Laut Landesrechnungshofgesetz hat der Direktor des Landesrechnungshofes dem Landtag bis 1. April die personellen und sachlichen Erfordernisse für das kommende Jahr bekannt zu geben. Darüber wird traditionell im Rahmen der Ausschussdebatte zum Rechnungsabschluss diskutiert. „Der Landesrechnungshof (LRH) ist ein wichtiges Kontrollorgan und braucht für seine unverzichtbare Tätigkeit entsprechende personelle und sachliche Ressourcen. Wir werden daher den, vom Landesrechnungshofdirektor gewünschten Erfordernissen entsprechen und das  morgen im Landtagsausschuss auch beschließen“, kündigt ÖVP-Klubobmann Wolfgang Mayer an und präzisiert:

„Konkret werden für das kommende Jahr für den Landesrechnungshof Mitarbeiterinnen und Mitarbeiter im Ausmaß von 18,05 Vollzeitäquivalent budgetiert. Für Fortbildungsmaßnahmen werden 40.000 Euro vorgesehen, als sonstiger Sachaufwand werden 13.500 Euro budgetiert.

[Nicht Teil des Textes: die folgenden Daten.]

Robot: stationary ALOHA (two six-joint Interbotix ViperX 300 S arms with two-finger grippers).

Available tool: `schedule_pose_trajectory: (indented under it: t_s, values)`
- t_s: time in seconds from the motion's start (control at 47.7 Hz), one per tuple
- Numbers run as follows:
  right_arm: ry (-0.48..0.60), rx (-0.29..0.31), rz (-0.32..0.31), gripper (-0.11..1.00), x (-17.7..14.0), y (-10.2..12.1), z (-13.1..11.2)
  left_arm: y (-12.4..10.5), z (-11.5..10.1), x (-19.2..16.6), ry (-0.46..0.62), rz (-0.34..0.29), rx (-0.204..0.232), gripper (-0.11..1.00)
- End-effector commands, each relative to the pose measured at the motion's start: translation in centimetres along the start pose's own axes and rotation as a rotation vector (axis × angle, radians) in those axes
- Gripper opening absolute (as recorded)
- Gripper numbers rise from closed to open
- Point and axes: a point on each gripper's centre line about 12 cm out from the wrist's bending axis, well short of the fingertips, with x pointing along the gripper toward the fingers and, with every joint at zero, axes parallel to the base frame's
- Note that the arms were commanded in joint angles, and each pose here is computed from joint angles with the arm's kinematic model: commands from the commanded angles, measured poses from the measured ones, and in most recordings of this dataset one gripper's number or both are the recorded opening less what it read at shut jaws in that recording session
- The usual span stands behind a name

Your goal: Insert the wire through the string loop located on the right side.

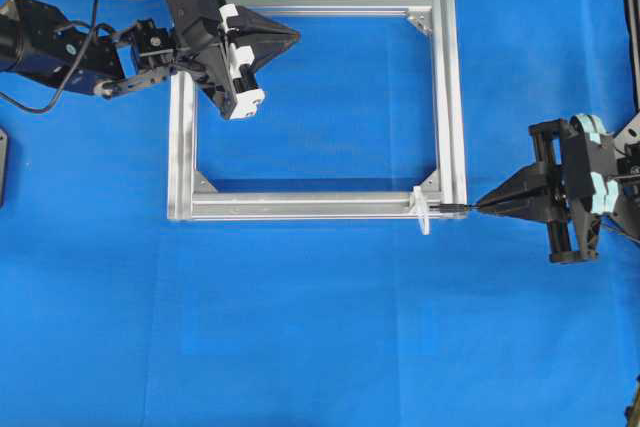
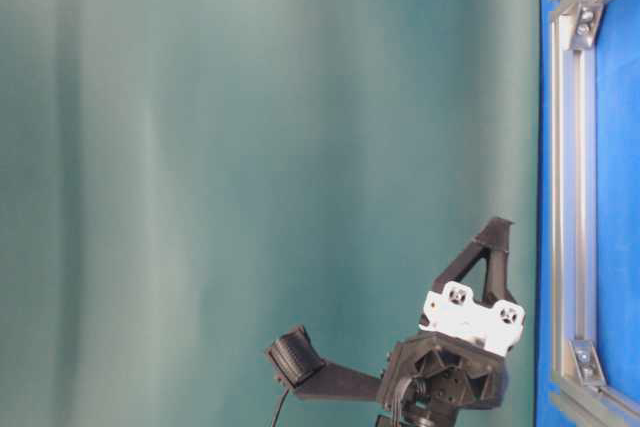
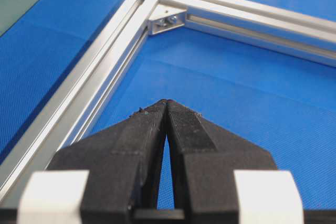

Was die Wünsche des Landesrechnungshofes nach zusätzlichen Räumlichkeiten in Kaiviertel anbelangt, werden wir dies im Zusammenhang mit der Übersiedlung des überwiegenden Teils der Landesverwaltung in das neuen Dienstleistungszentrums ansehen und prüfen, inwiefern durch die Übersiedlung frei werdende Räumlichkeiten dem LRH zur Verfügung gestellt werden können“ so Mayer.